Amy grinned. It was exactly what she was thinking. ‘Wait till we tell Mum and Dad,’ she laughed. ‘They won’t believe it.’

‘Do you want to go tell them now?’ he offered.

‘Are you sure?’

‘Yeah, come on,’ he said, giving her a kiss as he started the engine. ‘Paddy will be delighted that they’re the first to know that we are back together.’

The hospital’s night porter pretended not to see them as, hand in hand, they slipped into the elevator for the third floor. Her mum and dad were in the room, the lights low and Paddy dozing lightly.

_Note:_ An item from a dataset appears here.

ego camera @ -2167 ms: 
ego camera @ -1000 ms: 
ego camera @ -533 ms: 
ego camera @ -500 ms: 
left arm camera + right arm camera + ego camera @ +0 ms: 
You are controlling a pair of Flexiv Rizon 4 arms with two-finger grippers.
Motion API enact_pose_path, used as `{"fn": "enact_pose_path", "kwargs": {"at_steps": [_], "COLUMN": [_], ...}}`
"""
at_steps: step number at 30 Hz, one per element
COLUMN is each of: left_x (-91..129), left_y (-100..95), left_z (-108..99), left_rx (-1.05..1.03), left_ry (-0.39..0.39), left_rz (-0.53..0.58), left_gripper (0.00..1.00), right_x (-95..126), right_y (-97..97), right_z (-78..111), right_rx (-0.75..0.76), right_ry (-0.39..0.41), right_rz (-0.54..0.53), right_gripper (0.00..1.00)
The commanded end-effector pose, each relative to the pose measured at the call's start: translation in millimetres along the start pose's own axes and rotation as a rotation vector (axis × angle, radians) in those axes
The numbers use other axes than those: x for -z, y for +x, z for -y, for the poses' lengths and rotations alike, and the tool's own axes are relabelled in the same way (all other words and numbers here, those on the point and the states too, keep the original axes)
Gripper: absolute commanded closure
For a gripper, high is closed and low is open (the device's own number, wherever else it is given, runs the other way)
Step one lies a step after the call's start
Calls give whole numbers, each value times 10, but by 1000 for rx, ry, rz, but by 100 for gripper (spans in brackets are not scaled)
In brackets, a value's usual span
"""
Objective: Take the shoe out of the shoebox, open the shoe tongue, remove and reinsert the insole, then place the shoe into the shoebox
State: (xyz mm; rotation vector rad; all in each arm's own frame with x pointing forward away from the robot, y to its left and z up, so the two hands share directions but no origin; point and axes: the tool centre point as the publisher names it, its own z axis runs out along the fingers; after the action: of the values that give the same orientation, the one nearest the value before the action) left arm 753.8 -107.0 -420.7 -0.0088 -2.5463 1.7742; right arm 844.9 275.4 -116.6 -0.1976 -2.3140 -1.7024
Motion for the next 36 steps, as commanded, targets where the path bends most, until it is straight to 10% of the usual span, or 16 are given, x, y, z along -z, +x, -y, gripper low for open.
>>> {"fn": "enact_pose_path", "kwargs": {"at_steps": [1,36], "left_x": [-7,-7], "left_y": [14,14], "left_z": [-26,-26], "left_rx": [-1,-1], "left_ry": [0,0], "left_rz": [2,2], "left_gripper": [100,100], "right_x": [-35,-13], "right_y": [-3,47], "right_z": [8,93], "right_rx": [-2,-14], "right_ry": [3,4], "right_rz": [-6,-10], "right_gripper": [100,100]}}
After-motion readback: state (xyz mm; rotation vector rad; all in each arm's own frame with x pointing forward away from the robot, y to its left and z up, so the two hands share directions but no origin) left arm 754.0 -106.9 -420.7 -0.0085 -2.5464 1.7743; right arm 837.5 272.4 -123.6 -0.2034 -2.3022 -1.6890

‘Dan! Amy?’ Her mum was surprised to see them together, and noticed immediately that they were holding hands, and grinning like two crazy people! ‘Paddy?’ she called softly.

Paddy opened his eyes and smiled when he saw Dan.

‘We wanted to tell you and Dad that everything is OK between us again,’ Amy explained. ‘We’re back together. The engagement is back on and we are getting married.’

‘Oh, that is wonderful news,’ cried her mum, jumping up to hug them both, tears welling in her eyes. ‘God knows this family could do with some good news!’